What to produce — Retype all of the data that follows, line for line.

Source data —
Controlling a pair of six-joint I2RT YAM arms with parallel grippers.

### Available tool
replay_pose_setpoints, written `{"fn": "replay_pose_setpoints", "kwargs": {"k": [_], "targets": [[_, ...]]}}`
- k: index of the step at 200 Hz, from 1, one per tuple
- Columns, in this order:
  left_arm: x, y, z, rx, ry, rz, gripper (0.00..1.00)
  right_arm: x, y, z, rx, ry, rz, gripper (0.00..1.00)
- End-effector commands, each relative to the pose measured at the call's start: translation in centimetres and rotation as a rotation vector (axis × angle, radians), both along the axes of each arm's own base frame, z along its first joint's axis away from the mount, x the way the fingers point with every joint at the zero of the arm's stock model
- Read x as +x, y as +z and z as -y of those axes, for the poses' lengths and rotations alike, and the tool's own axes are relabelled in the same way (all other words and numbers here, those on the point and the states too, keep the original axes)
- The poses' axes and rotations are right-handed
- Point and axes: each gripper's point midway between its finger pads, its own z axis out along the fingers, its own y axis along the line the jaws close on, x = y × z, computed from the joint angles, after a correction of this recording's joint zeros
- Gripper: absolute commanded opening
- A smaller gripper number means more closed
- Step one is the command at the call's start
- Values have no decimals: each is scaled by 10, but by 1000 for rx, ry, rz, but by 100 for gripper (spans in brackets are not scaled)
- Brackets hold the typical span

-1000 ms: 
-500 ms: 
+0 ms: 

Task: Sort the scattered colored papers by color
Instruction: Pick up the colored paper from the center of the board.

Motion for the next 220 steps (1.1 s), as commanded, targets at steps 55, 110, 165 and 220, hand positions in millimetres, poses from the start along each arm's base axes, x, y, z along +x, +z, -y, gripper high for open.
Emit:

Solution —
Controlling a pair of six-joint I2RT YAM arms with parallel grippers.

### Available tool
replay_pose_setpoints, written `{"fn": "replay_pose_setpoints", "kwargs": {"k": [_], "targets": [[_, ...]]}}`
- k: index of the step at 200 Hz, from 1, one per tuple
- Columns, in this order:
  left_arm: x, y, z, rx, ry, rz, gripper (0.00..1.00)
  right_arm: x, y, z, rx, ry, rz, gripper (0.00..1.00)
- End-effector commands, each relative to the pose measured at the call's start: translation in centimetres and rotation as a rotation vector (axis × angle, radians), both along the axes of each arm's own base frame, z along its first joint's axis away from the mount, x the way the fingers point with every joint at the zero of the arm's stock model
- Read x as +x, y as +z and z as -y of those axes, for the poses' lengths and rotations alike, and the tool's own axes are relabelled in the same way (all other words and numbers here, those on the point and the states too, keep the original axes)
- The poses' axes and rotations are right-handed
- Point and axes: each gripper's point midway between its finger pads, its own z axis out along the fingers, its own y axis along the line the jaws close on, x = y × z, computed from the joint angles, after a correction of this recording's joint zeros
- Gripper: absolute commanded opening
- A smaller gripper number means more closed
- Step one is the command at the call's start
- Values have no decimals: each is scaled by 10, but by 1000 for rx, ry, rz, but by 100 for gripper (spans in brackets are not scaled)
- Brackets hold the typical span

-1000 ms: 
-500 ms: 
+0 ms: 

Task: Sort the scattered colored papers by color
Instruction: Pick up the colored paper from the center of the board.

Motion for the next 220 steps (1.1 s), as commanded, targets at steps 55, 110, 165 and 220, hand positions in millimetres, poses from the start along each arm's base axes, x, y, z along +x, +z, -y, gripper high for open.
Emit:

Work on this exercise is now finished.